Faire l’amour : contrainte ou escapade ?

A ceux qui pensent que le confinement favorise la sexualité, je demanderai d’abord laquelle,  l’assouvissement d’un besoin ou l’aboutissement d’une relation ? Je ne me lasserai jamais d’explorer cette différence majeure entre l’homme et la femme dans la sexualité du couple :  la proximité physique provoque la plupart du temps chez l’homme un besoin et un désir de rapprochement sexuel, désir naturel physiologiquement spontané. C’est pour cette raison que la femme accuse son compagnon, à tort bien entendu, d’être un « obsédé sexuel ». Pour elle, le désir n’est pas instantané. Il dépend d’une ambiance de bien-être, de légèreté, d’attentions, d’un certain romantisme, pour accéder à un échange sensuel enfin partageable. L’homme, alors, soupçonne sa compagne de frigidité, d’indifférence ou d’infidélité. Les deux sont victimes de fausses croyances qui émanent d’une ignorance entretenue par notre société. Quand l’homme est dans le désir la femme est dans le désir du désir. Ce décalage est trop rarement décrit et démontré. Notre conception de la sexualité humaine est loin de respecter notre capacité à enrichir et à embellir la sexualité du couple.   
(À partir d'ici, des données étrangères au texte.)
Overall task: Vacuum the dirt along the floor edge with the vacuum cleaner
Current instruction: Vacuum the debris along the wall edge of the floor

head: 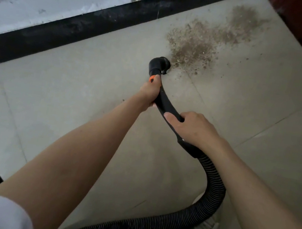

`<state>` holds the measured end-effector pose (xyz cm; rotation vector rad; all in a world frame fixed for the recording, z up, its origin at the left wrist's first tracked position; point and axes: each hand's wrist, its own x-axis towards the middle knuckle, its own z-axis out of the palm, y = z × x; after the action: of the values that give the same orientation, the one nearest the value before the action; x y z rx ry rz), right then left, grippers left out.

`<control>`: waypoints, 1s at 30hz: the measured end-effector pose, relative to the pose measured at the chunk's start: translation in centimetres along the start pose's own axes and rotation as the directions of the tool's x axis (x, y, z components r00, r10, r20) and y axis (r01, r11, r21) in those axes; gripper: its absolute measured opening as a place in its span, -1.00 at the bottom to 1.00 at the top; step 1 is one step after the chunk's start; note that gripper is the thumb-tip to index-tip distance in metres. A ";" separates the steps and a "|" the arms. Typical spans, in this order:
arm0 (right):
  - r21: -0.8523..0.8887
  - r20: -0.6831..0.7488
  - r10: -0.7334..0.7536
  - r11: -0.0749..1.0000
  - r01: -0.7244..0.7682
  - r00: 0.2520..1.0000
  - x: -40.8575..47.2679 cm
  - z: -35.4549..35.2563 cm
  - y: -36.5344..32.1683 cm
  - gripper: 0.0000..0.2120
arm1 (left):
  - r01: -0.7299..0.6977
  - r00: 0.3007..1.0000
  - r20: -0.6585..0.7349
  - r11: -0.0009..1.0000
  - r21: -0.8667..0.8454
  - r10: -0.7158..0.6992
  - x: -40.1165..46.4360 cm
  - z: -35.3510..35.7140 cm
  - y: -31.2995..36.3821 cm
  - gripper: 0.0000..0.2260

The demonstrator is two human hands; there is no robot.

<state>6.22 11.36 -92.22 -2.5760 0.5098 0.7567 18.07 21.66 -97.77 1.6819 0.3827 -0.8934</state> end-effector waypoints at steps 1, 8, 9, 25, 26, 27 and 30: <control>0.004 -0.003 0.004 1.000 -0.004 1.000 0.3 -0.1 0.2 -0.46 | -0.006 1.000 0.003 1.000 0.001 0.006 0.3 0.4 0.2 -0.67; 0.020 -0.009 0.009 1.000 -0.008 1.000 1.6 -0.2 0.9 -0.47 | -0.036 0.999 0.018 0.999 -0.040 0.037 1.8 1.5 1.0 -0.69; 0.023 -0.010 0.007 1.000 -0.007 1.000 1.7 -0.2 0.8 -0.46 | -0.037 0.999 0.017 0.998 -0.044 0.037 2.0 1.5 1.1 -0.69; -0.105 0.127 -0.165 0.978 0.179 0.978 -3.3 4.4 -9.5 -0.46 | 0.066 0.982 -0.170 0.991 -0.120 -0.086 -4.6 -10.9 -5.0 -0.66; -0.116 0.148 -0.181 0.973 0.199 0.972 -4.0 5.0 -10.4 -0.45 | 0.075 0.978 -0.184 0.986 -0.146 -0.101 -5.5 -12.0 -5.8 -0.64; -0.124 0.170 -0.197 0.968 0.219 0.966 -4.6 5.7 -11.2 -0.45 | 0.084 0.973 -0.198 0.981 -0.175 -0.119 -6.4 -13.0 -6.7 -0.61; -0.155 0.237 -0.229 0.950 0.270 0.944 -6.8 7.7 -13.0 -0.44 | 0.104 0.951 -0.259 0.964 -0.244 -0.169 -9.0 -15.4 -9.7 -0.53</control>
<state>3.42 27.57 -90.64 -2.6137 0.0419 1.0173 11.25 40.74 -96.68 1.5817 0.7736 -0.6832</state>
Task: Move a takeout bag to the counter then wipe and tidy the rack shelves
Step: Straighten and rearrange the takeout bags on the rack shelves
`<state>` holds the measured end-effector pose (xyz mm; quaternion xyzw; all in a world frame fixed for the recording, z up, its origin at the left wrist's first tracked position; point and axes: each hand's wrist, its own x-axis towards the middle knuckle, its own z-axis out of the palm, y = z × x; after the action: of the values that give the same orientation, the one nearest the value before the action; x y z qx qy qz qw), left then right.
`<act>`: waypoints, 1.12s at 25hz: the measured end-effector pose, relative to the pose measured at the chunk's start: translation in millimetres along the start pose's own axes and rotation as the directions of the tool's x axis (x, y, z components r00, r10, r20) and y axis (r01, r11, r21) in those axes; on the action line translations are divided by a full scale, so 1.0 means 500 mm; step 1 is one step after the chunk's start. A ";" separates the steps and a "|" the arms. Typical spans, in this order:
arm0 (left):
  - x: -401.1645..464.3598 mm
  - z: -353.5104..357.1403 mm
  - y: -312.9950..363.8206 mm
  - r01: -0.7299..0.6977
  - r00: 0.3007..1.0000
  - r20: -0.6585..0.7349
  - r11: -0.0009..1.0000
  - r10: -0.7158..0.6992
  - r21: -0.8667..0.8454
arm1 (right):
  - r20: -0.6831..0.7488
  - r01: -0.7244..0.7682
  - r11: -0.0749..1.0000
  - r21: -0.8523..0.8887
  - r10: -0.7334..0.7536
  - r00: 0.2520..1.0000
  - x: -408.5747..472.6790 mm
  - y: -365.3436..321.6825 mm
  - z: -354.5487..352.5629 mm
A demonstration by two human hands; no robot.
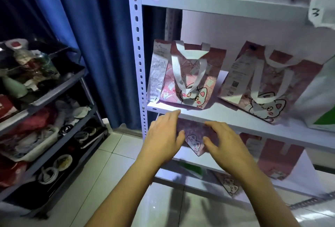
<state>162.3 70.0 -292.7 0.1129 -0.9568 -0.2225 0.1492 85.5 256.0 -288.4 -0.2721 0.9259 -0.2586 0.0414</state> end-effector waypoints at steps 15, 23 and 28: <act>0.239 -0.047 -0.074 0.287 0.928 -0.069 0.821 -0.366 -0.494 | -0.163 -0.153 0.863 0.481 0.259 0.952 0.253 -0.012 0.011; 0.223 -0.063 -0.096 0.193 0.974 -0.007 0.838 -0.228 -0.510 | -0.282 -0.101 0.745 0.659 0.370 0.885 0.229 0.007 0.011; 0.156 -0.067 -0.078 0.114 0.981 -0.064 0.816 -0.182 -0.567 | -0.431 -0.028 0.745 0.666 0.415 0.801 0.163 0.020 -0.016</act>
<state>107.0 0.9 -263.7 0.1508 -0.8274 -0.4973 0.2130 9.9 223.9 -281.2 -0.0373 0.7818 -0.6129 -0.1083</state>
A ceux et celles qui croient que la sexualité humaine est un besoin vital au même titre que manger ou dormir je réponds qu’il serait bon de dissocier la génitalité (sexualité de la reproduction), de l’érotisme (art de la sexualité). J’entends par érotisme la dimension humaine de la sexualité : savoir susciter et entretenir le désir du ou de la partenaire par des attentions préméditées ou improvisées, étonner, apprivoiser, jouer de l’intuition des gestes et des mots, faire preuve de délicatesse, mais aussi inventer et scénariser, bref, le contraire de la spontanéité physiologique et de la magie du temps de la passion. Le sexe et les mots entretiennent des rapports si contradictoires que lorsque le sexe se dit, il ne se fait pas, et lorsqu’il se fait il ne se dit pas. Une culture de la fusion dans le mariage et une éducation pitoyable dans le domaine de l’affectivité et de la sexualité dans le couple, perpétuent l’ignorance et la superstition mais aussi la licence et la perversion. On dit le sexe à mots couverts, ou on ne le dit pas du tout, ou on le dit mal. Nous employons l’expression « faire l’amour » dans le cadre de deux situations extrêmement différentes : le couple intensément amoureux au plus fort de la passion et le couple amicalement amoureux au plus loin dans la durée. Notre vocabulaire amoureux est bien pauvre qui nous fait mélanger les effets magiques de la passion et la nécessaire et passionnante fabrication du désir et du plaisir entre deux personnes qui souhaitent vivre ensemble longtemps. Les amalgames qui résultent de cette confusion des mots et des personnes sont lourds de conséquences pour le couple post-passion et bien souvent sources de violences. Le confinement quel qu’il soit est une contrainte, l’érotisme une escapade. Les deux sont incompatibles.